Exercise goal:
The answer should be an exact repeat of the stretch of material below from the line containing "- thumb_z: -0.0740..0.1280" through the line containing "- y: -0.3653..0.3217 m".

── Supplied data

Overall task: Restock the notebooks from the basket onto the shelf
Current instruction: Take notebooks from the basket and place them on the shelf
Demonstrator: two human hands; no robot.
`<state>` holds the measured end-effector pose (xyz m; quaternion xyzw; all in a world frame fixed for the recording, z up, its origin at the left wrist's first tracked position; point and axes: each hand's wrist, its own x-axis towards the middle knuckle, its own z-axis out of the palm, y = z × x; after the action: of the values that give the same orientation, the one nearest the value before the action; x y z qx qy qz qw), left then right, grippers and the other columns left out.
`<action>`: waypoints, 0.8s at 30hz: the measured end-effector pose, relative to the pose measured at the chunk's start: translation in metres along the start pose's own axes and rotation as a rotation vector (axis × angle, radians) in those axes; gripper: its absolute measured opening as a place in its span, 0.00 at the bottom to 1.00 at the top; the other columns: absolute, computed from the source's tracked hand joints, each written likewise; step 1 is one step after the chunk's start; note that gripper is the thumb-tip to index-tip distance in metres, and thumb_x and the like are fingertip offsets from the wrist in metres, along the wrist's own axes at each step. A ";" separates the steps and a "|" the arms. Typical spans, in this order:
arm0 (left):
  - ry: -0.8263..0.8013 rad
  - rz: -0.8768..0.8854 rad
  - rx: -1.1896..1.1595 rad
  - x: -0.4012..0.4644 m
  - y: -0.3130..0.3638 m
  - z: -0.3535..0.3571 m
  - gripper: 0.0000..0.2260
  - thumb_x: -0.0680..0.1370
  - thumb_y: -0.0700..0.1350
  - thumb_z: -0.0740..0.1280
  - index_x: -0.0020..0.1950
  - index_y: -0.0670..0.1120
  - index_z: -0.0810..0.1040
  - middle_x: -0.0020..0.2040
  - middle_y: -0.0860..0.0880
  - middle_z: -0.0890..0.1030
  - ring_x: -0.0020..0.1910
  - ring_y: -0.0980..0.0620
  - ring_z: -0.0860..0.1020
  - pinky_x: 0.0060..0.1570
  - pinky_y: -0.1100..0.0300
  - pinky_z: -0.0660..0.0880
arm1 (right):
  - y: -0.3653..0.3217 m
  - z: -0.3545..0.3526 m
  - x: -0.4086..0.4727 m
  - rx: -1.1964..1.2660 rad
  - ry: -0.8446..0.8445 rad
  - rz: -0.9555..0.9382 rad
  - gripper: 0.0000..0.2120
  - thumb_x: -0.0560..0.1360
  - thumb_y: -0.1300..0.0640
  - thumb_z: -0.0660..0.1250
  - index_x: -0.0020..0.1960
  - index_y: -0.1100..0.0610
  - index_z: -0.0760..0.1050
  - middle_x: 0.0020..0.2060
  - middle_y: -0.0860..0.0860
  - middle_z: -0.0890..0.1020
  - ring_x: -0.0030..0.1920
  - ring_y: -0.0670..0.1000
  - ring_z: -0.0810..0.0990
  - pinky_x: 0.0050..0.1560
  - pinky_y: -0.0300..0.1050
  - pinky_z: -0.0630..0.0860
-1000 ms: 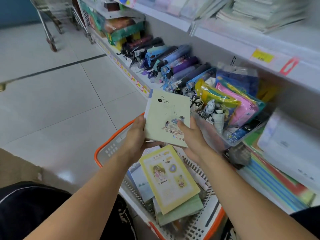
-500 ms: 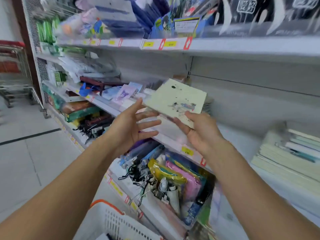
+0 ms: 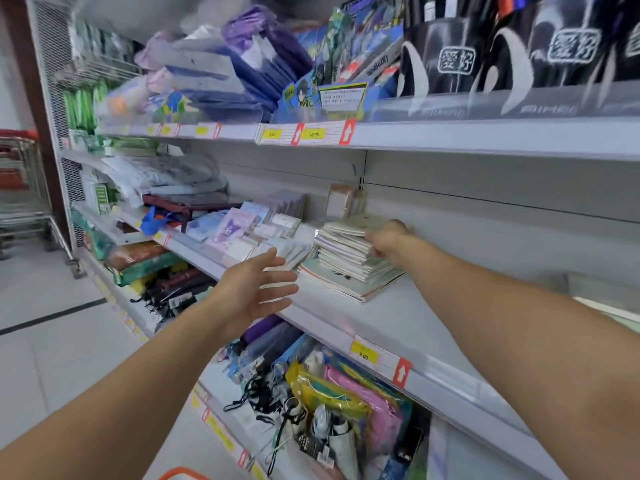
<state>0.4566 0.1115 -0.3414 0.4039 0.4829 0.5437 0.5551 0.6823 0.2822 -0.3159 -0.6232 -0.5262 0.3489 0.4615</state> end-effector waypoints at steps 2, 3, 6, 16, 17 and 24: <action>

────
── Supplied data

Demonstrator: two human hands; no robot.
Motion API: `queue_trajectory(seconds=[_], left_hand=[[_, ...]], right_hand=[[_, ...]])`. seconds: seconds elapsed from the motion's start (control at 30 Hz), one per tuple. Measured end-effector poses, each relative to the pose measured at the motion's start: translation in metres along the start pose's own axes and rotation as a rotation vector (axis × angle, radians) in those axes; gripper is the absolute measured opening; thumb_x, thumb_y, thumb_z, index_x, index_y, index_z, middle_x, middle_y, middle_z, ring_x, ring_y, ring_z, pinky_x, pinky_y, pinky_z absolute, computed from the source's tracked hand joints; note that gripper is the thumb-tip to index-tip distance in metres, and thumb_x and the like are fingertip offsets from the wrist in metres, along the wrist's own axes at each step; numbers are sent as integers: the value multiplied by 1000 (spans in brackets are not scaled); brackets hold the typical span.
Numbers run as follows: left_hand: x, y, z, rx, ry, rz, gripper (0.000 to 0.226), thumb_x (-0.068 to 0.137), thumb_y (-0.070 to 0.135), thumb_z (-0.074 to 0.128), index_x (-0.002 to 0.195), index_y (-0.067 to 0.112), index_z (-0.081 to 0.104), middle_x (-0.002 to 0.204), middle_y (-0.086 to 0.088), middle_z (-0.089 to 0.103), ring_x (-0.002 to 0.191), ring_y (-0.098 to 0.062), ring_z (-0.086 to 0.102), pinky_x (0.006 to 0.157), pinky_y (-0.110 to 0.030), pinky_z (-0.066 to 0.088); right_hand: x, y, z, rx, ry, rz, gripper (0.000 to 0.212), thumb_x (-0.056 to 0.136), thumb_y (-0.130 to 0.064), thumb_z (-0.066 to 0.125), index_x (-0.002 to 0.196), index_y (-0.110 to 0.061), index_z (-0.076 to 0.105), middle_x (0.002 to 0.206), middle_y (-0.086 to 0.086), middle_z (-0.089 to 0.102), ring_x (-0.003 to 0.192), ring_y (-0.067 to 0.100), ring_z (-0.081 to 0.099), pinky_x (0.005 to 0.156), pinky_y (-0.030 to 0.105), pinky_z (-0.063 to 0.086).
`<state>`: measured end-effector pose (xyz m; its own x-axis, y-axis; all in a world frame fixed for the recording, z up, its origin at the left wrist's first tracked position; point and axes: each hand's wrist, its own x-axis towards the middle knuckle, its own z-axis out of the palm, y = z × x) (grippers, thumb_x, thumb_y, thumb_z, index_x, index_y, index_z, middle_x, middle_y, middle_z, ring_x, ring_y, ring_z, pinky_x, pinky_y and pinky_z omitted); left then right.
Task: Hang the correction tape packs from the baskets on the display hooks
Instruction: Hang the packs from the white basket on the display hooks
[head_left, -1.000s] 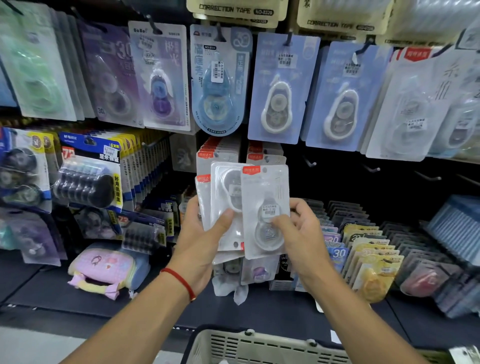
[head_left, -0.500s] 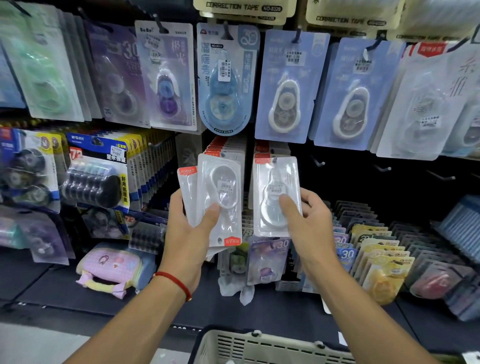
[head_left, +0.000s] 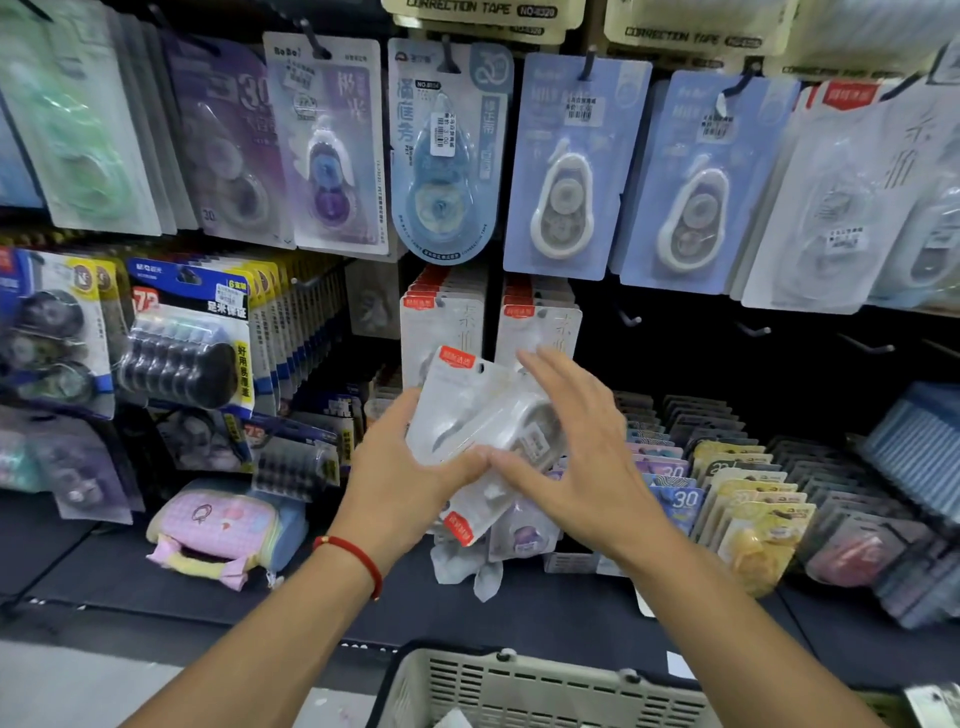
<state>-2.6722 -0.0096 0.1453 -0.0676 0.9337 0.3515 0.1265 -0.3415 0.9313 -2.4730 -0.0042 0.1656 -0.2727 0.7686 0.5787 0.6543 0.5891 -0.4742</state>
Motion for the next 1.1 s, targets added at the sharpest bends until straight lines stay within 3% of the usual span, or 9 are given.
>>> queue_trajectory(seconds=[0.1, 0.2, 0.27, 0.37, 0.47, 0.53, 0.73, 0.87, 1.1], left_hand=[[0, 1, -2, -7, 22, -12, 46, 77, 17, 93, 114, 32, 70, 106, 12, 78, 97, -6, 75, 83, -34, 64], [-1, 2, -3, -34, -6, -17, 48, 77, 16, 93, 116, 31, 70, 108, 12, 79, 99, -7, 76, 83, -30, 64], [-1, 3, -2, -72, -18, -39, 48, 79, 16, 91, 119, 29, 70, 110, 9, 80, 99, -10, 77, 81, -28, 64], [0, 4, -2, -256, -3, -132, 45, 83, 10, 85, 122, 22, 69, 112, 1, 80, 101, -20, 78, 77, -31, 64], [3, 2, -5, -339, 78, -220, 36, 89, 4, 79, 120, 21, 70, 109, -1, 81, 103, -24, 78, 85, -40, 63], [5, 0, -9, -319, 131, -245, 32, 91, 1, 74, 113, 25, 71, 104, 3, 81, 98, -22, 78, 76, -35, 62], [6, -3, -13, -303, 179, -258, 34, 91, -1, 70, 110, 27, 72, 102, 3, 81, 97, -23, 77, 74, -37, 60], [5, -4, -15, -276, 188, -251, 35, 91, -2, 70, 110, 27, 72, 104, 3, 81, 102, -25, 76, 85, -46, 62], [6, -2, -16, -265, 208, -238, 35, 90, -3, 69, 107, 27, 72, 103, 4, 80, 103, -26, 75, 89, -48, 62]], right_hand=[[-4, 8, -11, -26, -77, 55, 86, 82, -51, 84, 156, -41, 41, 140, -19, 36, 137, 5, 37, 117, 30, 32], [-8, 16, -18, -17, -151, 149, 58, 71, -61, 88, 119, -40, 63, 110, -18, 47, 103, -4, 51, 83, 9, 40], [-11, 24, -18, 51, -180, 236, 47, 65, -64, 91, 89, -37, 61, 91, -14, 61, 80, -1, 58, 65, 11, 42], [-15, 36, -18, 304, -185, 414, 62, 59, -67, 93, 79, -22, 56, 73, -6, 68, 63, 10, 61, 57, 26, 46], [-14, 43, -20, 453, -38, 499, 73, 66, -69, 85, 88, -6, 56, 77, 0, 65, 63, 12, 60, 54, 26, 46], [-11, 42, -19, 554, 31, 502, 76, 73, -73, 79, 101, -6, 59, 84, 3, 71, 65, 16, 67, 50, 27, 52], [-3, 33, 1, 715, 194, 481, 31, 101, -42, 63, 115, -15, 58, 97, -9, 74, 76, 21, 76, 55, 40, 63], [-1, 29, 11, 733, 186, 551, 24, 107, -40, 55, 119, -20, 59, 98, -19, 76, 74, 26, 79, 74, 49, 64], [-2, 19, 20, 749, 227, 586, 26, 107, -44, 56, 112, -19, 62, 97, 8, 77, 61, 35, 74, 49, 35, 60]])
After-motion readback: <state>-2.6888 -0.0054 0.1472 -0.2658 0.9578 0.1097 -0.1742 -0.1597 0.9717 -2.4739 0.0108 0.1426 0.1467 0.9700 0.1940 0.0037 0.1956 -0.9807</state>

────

Output:
  - thumb_z: -0.0740..0.1280
  - index_x: -0.0020..0.1950
  - index_y: -0.0670..0.1120
  - index_z: -0.0810..0.1040
  - middle_x: -0.0020..0.2040
  - middle_y: -0.0860..0.0880
  - middle_z: -0.0890..0.1030
  - ring_x: -0.0020..0.1910
  - ring_y: -0.0980..0.0620
  - ring_z: -0.0860..0.1020
  - pinky_x: 0.0060..0.1570
  - pinky_y: -0.1100..0.0300
  - pinky_z: -0.0660..0.0880
arm1 (right):
  - y: -0.3653..0.3217 m

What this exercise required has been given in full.